Figure 7. Schematic model of the regulation of ISL1+ CPC behavior by hypoxia, transcription factors, and epigenetic modifiers during early heart development.

Figure 7

ISL1+ CPCs maintain high Isl1 expression directed by transcription activators such as β-catenin/LEF, FOXO1, and GATA4 in response to inductive signals, but low Nkx2.5 expression levels in the cardiac mesoderm, where O2 concentrations are relatively high, favoring self-renewal and expansion. ISL1 recruits HDACs to the Nkx2.5 promoter in CPCs to repress Nkx2.5 expression and prevent precocious myocyte specification. Migration of ISL1+ cells into the growing physiologically hypoxic (O2 ≤2%) heart tube results in HIF1α-SIRT1-HES1–dependent silencing of Isl1 expression and HIF1α-p300–dependent stimulation of Nkx2.5 expression, promoting cardiomyocyte specification. In the absence of SIRT1, repression of Isl1 transcription is relieved, resulting in increased Isl1 levels and enhanced proliferation of CPCs. As a consequence, ISL1-mediated Nkx2.5 repression is augmented and the transition of CPCs from an ISL1+NKX2.5 to an ISL1NKX2.5+ state is hindered, compromising cardiomyocyte specification. TF, transcription factors.

Previous studies demonstrated differential temporal requirements of hypoxia signaling responses for normal cardiac morphogenesis (25). Notably, inactivation of Hif1α, one of the main transducers of hypoxia signaling, causes septation and conotruncal heart defects after inactivation at E10.5, but not at E13.5 (4). The temporal requirement of hypoxia signaling is interwoven with a precise spatial control determined by the existence of highly hypoxic areas within the developing embryo. We found that under physiological conditions, the SHF is considerably less hypoxic when compared with the primary heart tube, which allows proper expansion of CPCs and explains why nonphysiological shortage of oxygen at the wrong location and time causes CHDs (6). Once the contribution of the SHF has expired, transient pathological hypoxia has less severe effects. This conclusion fits well with the remarkable ability of fetal hearts to cope with hypoxia due to the adaption of fetal cardiomyocytes to low oxygen levels (34).

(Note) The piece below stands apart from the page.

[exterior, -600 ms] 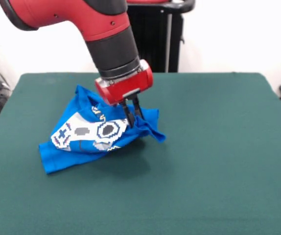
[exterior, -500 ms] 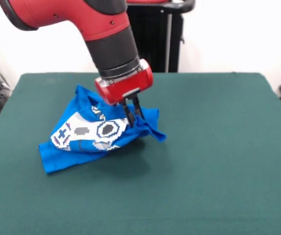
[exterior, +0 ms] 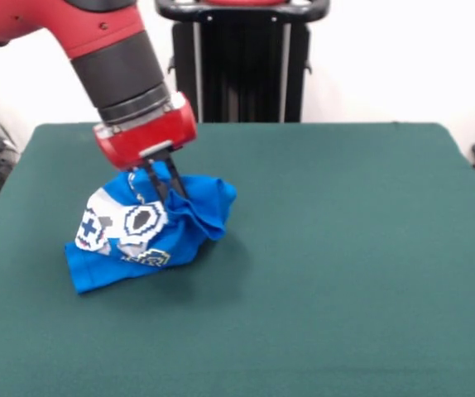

The histone deacetylase SIRT1 is well known as conferring resistance to metabolic and hypoxia stress by deacetylating key signaling molecules controlling cell metabolism, survival, and proliferation (35). Lack of Sirt1 in the cardiovascular system renders Sirt1 mutants more susceptible to cell death induced by ischemia/reperfusion injury, but has only minor effects at baseline conditions (3638). In the developing embryo, SIRT1 also mediates responses to hypoxia, but serves a different purpose, not only orchestrating stress responses, but also cellular fate decisions. The reason for this distinction probably lies in the requirement of physiological hypoxia for embryonic heart development, while hypoxia is an unfavorable condition in most adult organs. Interestingly, expression of Sirt1 in the heart declines dramatically between E12.5 and E13.5, when Isl1 expression is turned off and the newly formed cardiac vasculature increases oxygen supply (our unpublished data and ref. 39). The disappearance of hypoxic areas in the heart and the decline of Sirt1 expression might mark a transition of the function of SIRT1 from a morphogen to a stress-response gene that serves different functions, but employs similar mechanisms. This dual function of SIRT1 might also partially explain the phenotypic differences between germline Sirt1 (32) and Sirt1fl/– Isl1-Cre+ mutants, which showed only a minor phenotype characterized by a thinner myocardial compact layer. Interestingly, SIRT1 seems rather to play an adverse role in the SHF, acting as a cellular stress-response gene, when the SHF becomes hypoxic. The untimely employment of SIRT1 might make a bad situation worse by triggering adverse responses, such as the precocious repression of Isl1, a scenario that mimics the gain-of-function phenotype in Isl1-Cre+ Rosa26Nkx2.5 mutants. Such a concept might explain why inactivation of Sirt1 in the ISL1+ lineage rescues the phenotype caused by hypoxia responses, but otherwise has little effect. In contrast, SIRT1 might serve a critical role in the FHF, giving rise to the hypoxic primary heart tube, probably by participating in repression of Isl1 gene expression, although we did not investigate this possibility. At present, we do not know why the FHF is more sensitive to the loss of SIRT1 than the SHF, but future insights into the complex network governed by different sirtuins might provide answers to the differential requirement of SIRT1 in different cell types.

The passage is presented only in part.